Prywatna ceremonia pogrzebowa Chrisa Cornella odbyła się w Los Angeles. Wśród gości znaleźli się między innymi Dave Grohl, Brad Pitt, Pharrell, Lars Ulrich i James Hetfield z Metalliki oraz Dave Navarro z Jane’s Addiction.
Żona Chrisa Cornella napisała do niego list
Podczas pogrzebu Chester Bennington z Linkin Park zaśpiewał utwór „Hallelujah” Leonarda Cohena, a Jeff Ament z Pearl Jam oraz koledzy Chrisa Cornella z zespołów Soundgarden i Audioslave, wygłosili mowy pogrzebowe. Ceremonia była zamknięta dla fanów, jednak tłumy zgromadziły się pod cmentarzem, gdzie słuchali utworów Soundgarden. Według portalu „TMZ” prochy Chrisa Cornella zostały pochowane obok prochów jego przyjaciela, Johnny’ego Ramone.

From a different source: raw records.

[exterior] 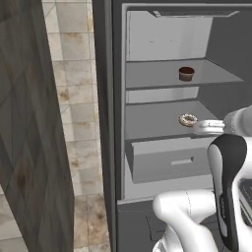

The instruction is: Take the cupcake and donut from the fridge and place them on the empty tray on the dining counter.

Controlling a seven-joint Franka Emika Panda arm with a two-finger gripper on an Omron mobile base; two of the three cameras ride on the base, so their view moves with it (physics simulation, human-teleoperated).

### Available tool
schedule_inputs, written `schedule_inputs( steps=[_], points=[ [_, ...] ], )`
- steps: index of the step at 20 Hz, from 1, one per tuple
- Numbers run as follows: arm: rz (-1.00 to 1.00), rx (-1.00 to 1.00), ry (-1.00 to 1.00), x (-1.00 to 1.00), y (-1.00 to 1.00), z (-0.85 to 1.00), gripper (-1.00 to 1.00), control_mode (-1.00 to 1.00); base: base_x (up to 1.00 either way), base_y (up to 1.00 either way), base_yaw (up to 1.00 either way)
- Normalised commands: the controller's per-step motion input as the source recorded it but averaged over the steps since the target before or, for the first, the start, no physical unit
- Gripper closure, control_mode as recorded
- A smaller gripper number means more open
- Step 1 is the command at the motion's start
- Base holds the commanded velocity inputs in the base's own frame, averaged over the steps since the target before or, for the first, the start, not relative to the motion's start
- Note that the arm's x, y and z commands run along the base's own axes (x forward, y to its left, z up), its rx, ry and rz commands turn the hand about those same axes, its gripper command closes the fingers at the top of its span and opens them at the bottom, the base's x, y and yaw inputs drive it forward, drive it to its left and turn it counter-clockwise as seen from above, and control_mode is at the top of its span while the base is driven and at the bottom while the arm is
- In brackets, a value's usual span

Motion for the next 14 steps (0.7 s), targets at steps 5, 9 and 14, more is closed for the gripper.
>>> schedule_inputs(
  steps=[5, 9, 14],
  points=[
    [0.0, 0.0, 0.08, 0.76, -0.16, -0.08, -1.0, -1.0, 0.0, 0.0, 0.0],
    [0.0, 0.0, 0.08, 0.68, -0.31, -0.18, -1.0, -1.0, 0.0, 0.0, 0.0],
    [0.02, 0.0, 0.07, 0.39, -0.16, -0.27, -1.0, -1.0, 0.0, 0.0, 0.0]
  ],
)
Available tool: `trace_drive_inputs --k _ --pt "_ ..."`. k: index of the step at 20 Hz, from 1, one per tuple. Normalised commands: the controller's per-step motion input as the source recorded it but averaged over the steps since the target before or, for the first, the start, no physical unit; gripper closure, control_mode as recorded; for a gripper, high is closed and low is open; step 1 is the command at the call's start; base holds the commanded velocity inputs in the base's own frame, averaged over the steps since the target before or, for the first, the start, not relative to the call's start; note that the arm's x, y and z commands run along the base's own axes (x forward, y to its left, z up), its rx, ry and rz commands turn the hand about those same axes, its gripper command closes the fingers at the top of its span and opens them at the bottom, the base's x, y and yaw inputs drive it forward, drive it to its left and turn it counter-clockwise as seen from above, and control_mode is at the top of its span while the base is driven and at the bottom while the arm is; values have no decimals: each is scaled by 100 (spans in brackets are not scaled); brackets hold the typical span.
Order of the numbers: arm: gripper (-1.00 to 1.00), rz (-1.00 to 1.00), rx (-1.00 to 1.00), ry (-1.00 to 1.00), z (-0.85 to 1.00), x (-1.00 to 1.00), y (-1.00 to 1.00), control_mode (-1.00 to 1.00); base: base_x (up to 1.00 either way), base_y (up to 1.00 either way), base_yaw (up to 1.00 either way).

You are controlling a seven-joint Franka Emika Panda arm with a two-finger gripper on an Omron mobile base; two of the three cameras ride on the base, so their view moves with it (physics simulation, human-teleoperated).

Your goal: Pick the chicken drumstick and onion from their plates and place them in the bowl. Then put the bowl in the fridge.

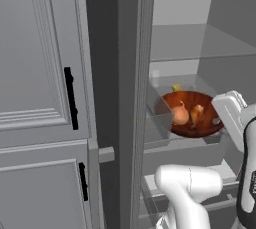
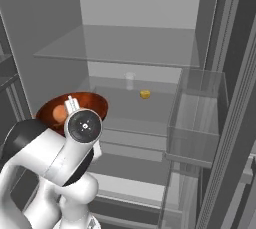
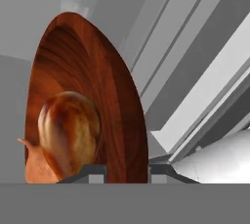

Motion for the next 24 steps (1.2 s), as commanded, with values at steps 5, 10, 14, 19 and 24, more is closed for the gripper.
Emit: trace_drive_inputs --k 5,10,14,19,24 --pt "100 -5 0 -8 -18 94 -4 -100 0 0 0" --pt "100 0 0 1 -23 94 -15 -100 0 0 0" --pt "100 5 0 6 -27 70 -1 -100 0 0 0" --pt "100 9 2 5 -28 59 0 -100 0 0 0" --pt "100 1 3 0 -45 78 9 -100 0 0 0"
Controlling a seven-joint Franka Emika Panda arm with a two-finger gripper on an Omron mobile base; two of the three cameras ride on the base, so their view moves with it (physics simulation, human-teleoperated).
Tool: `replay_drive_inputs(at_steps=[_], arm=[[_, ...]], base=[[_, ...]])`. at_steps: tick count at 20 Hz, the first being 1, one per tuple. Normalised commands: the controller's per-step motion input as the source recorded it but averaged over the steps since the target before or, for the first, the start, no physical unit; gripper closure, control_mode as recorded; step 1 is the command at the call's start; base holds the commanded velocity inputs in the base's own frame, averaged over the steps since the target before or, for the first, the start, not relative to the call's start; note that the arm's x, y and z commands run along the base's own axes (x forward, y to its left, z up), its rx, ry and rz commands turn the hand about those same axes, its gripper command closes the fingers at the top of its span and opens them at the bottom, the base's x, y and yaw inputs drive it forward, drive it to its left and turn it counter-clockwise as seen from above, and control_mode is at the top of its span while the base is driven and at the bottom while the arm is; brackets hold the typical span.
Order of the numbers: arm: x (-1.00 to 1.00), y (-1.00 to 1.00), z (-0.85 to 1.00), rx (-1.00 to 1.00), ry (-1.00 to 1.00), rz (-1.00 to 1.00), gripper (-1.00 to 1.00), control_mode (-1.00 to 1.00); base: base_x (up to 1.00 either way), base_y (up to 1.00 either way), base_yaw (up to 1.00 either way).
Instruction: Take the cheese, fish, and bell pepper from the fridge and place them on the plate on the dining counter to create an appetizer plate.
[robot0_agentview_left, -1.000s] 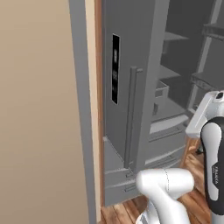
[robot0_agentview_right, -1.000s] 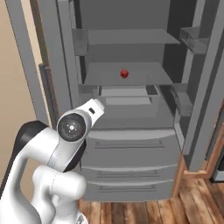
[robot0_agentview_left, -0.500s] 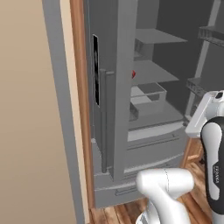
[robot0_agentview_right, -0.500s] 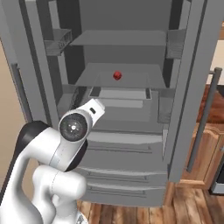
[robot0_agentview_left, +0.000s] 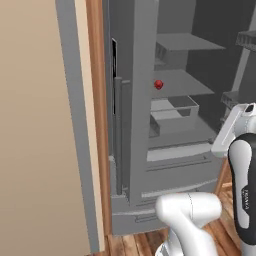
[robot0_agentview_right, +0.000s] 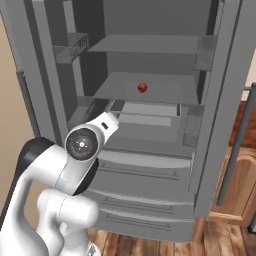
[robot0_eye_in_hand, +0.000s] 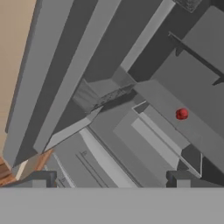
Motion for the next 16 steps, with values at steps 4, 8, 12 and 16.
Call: replay_drive_inputs(at_steps=[4, 8, 12, 16], arm=[[0.0, 0.0, 0.0, 0.0, 0.0, 0.0, -1.0, 1.0], [0.0, 0.0, 0.0, 0.0, 0.0, 0.0, -1.0, 1.0], [0.0, 0.0, 0.0, 0.0, 0.0, 0.0, -1.0, 1.0], [0.0, 0.0, 0.0, 0.0, 0.0, 0.0, -1.0, 1.0]], base=[[0.0, -0.57, 0.22], [0.0, -0.56, 0.21], [0.14, -0.1, 0.17], [0.48, 0.14, 0.1]])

Na nagrobku Chrisa Cornella napisano
Głos naszego pokolenia
i artysta wszech czasów
Chris Cornell
1964-2017
Ukochany mąż i ojciec
Podczas ceremonii zagrano też utwór „The Promise” Chrisa Cornella, pochodzący z filmu „Przyrzeczenie”, który właśnie wszedł na ekrany polskich kin.
Chris Cornell – „The Promise”
Chris Cornell wraz z Soundgarden zaistniał pod koniec lat 80., odnosząc ogromny sukces, jako jeden z przedstawicieli muzyki grunge. Wokalista miał też duży wpływ na projekt Temple Of The Dog stworzony z muzykami Pearl Jam i Mother Love Bone, upamiętniający przedwcześnie zmarłego Andy’ego Wooda. Zespół ten reaktywował się na trasę w 2016 roku.
W 2001 roku Chris Cornell stanął na czele zespołu Audioslave, stworzonego wspólnie z muzykami Rage Against The Machine. Grupa wydała trzy, cieszące się dużym uznaniem płyty, po czym rozpadła się w 2007 roku. Reaktywowała się jednak na krótko w 2017 roku. Chris Cornell nie wykluczał dalszej współpracy pod tym szyldem. Wokalista działał także jako artysta solowy. Zadebiutował w 1999 roku albumem „Euphoria Morning”. W 2009 roku wydał kontrowersyjną płytę „Scream” z Timbalandem. Jego ostatni solowy album to „Higher Truth” z 2015 roku.